Tugas kita sebagai pengkhotbah bukanlah berkhotbah sesuai dengan selera pendengar (lih. 2 Timotius 4:3–4). Namun demikian, jika ada penyesuaian kecil yang bisa membantu mereka lebih terbuka untuk mendengarkan pesan, itu layak untuk dipertimbangkan. Agustinus, yang sangat dipengaruhi oleh guru-guru retorika pada zaman kuno, menyebutkan bahwa ada tiga tugas utama bagi pengajar Kristen: mengajar, menyenangkan, dan menggugah. Masing-masing, katanya, membutuhkan gaya komunikasi yang berbeda. Saya pribadi cenderung enggan dengan tugas untuk “menyenangkan,” karena terdengar seperti usaha menjadi “penyenang manusia” (Galatia 1:10; 1 Tesalonika 2:4), dan saya tidak ingin berkhotbah untuk mencari nama. Tetapi jika “menyenangkan” berarti menggunakan gaya berbicara yang mengurangi resistensi pendengar dan meningkatkan kredibilitas saya demi Injil, maka itu adalah cara yang bijak untuk menjadi segala-galanya bagi semua orang – selama pesan dari teks tidak disimpangkan.

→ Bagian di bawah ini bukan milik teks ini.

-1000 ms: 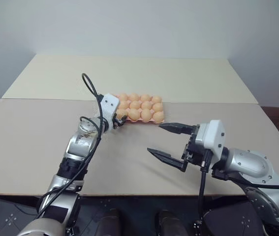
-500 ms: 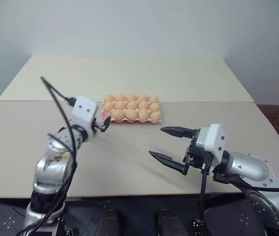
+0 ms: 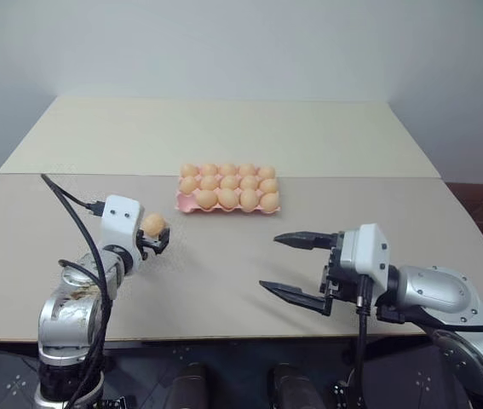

Lagi pula, Paulus bukan hanya menyesuaikan diri dengan perbedaan budaya, tapi juga dengan kelemahan pribadi masing-masing orang:

“Bagi orang lemah aku telah menjadi seperti orang lemah, supaya aku dapat memenangkan orang lemah. Bagi semua orang aku telah menjadi segala-galanya, supaya sedapat mungkin aku memenangkan beberapa orang dari antara mereka.”
(1 Korintus 9:22)

Tuhan Yesus, terima kasih karena Engkau datang ke dunia kami dan berbicara dalam bahasa manusia yang dapat dimengerti oleh mereka yang mendengarkan-Mu. Terima kasih karena Engkau hanya mengatakan apa yang diperintahkan oleh Bapa untuk Engkau katakan. Tolong aku agar dapat melakukan keduanya juga. Amin.